Tremane embodied contradiction. His shoulders were firmer and broader than any clerk's, but there were inkstains on his right hand. He wore a sword as one for whom it was a standard piece of attire, but there were lines at the corners of his gray-brown eyes that people got when they habitually squinted, trying to read in dim light. On the one hand—scholar. On the other—fighter.
He stood up after a moment, as if they had surprised him by arriving sooner than he had expected, and extended his hand. Elspeth found his expression impossible to read; closed, but somehow not secretive. A gambler's face, perhaps, the face of a man unwilling to give anything away.
But what his face might not reveal, other signs might. His clothing was a variation on the Imperial uniform, but with none of the fancy decorations she normally associated with someone of high rank. There was just a badge with a coronet and another with what might be his own device. Nowhere was there evidence of the imperial Seal or Badge, although the badge of a crossed pen and sword looked as if it had been sewn in place of a larger badge.

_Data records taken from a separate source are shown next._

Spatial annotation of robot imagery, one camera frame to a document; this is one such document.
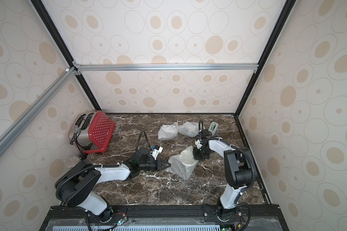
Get horizontal aluminium frame bar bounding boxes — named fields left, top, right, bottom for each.
left=76, top=63, right=259, bottom=71

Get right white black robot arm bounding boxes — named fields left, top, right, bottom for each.
left=193, top=137, right=258, bottom=210

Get diagonal aluminium frame bar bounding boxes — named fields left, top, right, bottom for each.
left=0, top=67, right=76, bottom=158

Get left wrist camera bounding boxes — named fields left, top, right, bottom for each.
left=136, top=145, right=163, bottom=160

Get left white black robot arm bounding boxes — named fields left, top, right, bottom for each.
left=55, top=155, right=171, bottom=216

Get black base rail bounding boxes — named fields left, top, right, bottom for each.
left=40, top=205, right=288, bottom=231

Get red silver toaster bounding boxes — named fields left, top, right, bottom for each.
left=69, top=111, right=115, bottom=154

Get upper glass jar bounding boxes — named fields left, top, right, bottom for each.
left=65, top=157, right=80, bottom=168

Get white green small device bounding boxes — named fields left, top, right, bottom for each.
left=208, top=122, right=219, bottom=135

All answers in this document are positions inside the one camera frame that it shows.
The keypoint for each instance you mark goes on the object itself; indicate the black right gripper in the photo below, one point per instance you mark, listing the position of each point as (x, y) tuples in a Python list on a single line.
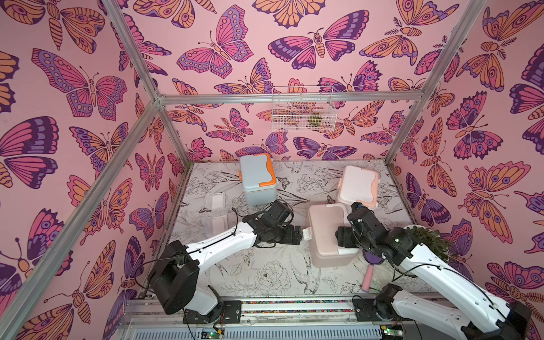
[(345, 237)]

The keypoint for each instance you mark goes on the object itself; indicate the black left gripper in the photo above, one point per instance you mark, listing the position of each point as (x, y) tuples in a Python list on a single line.
[(289, 239)]

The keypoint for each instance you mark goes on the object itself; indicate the pink first aid box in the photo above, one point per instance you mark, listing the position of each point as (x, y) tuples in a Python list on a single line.
[(324, 221)]

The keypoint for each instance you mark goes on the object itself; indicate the white and peach first aid box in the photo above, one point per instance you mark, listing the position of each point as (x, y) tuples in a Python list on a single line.
[(358, 185)]

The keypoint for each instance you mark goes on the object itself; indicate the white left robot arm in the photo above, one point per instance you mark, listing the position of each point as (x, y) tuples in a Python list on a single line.
[(175, 278)]

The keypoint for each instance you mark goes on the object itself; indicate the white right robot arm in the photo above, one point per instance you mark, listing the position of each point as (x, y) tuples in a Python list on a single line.
[(475, 312)]

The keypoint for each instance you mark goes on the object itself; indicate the grey and orange first aid box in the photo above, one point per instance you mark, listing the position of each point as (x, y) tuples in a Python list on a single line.
[(258, 179)]

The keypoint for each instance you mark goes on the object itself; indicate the purple and pink brush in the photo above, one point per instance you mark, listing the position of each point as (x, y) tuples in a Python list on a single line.
[(372, 260)]

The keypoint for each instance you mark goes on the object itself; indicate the potted green plant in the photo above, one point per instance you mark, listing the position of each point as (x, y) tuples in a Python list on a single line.
[(432, 238)]

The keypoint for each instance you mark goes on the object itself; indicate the white wire basket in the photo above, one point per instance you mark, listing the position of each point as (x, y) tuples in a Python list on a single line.
[(299, 111)]

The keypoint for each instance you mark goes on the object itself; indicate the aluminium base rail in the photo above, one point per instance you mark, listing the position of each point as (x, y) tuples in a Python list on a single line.
[(342, 317)]

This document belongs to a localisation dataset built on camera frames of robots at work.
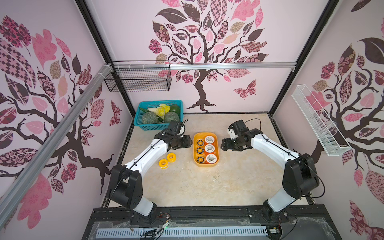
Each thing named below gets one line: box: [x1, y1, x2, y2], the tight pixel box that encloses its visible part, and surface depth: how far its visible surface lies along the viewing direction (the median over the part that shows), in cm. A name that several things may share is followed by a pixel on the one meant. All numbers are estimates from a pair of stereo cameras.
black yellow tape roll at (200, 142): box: [196, 139, 205, 147], surface depth 103 cm
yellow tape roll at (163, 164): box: [158, 158, 169, 170], surface depth 93 cm
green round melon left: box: [141, 111, 158, 124], surface depth 105 cm
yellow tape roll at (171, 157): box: [166, 152, 177, 163], surface depth 96 cm
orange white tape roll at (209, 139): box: [204, 135, 215, 145], surface depth 100 cm
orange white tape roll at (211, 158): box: [206, 153, 217, 164], surface depth 92 cm
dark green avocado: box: [169, 104, 181, 116], surface depth 115 cm
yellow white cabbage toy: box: [147, 104, 171, 117], surface depth 115 cm
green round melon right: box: [164, 111, 180, 124], surface depth 106 cm
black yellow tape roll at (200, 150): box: [196, 146, 205, 155], surface depth 99 cm
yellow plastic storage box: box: [193, 132, 220, 167], surface depth 97 cm
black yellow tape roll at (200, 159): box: [196, 156, 205, 164], surface depth 94 cm
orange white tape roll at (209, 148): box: [204, 144, 216, 154], surface depth 97 cm
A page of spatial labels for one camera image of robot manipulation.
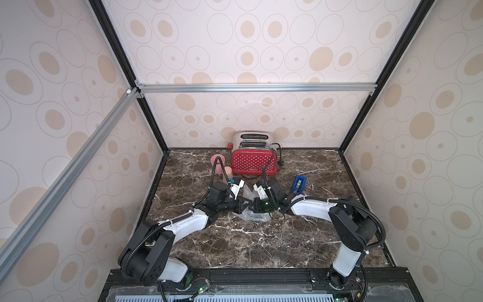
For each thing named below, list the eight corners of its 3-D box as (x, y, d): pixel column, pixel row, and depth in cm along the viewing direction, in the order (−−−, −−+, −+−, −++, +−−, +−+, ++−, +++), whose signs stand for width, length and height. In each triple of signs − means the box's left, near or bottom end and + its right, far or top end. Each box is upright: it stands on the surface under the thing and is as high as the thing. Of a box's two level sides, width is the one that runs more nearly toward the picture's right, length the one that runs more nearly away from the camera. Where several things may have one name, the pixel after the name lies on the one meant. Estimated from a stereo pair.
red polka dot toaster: (230, 177, 109) (228, 154, 94) (231, 154, 120) (230, 130, 105) (274, 177, 109) (278, 154, 94) (271, 154, 120) (275, 130, 106)

The lack of decoration, though—military men took pomp and decoration for granted. What did that lack of decoration say about Tremane? That he was modest? Or that he wanted to appear modest?
Tremane extended his hand to her, and she clasped it, returning his clasp strength for strength. He didn't test her, but his clasp was firm and so was hers. 'I am pleased to meet you at last, Princess,' he began. She shook her head, and he stopped in mid-sentence, tilting his head a little to the side in what was probably a habitual gesture of inquiry.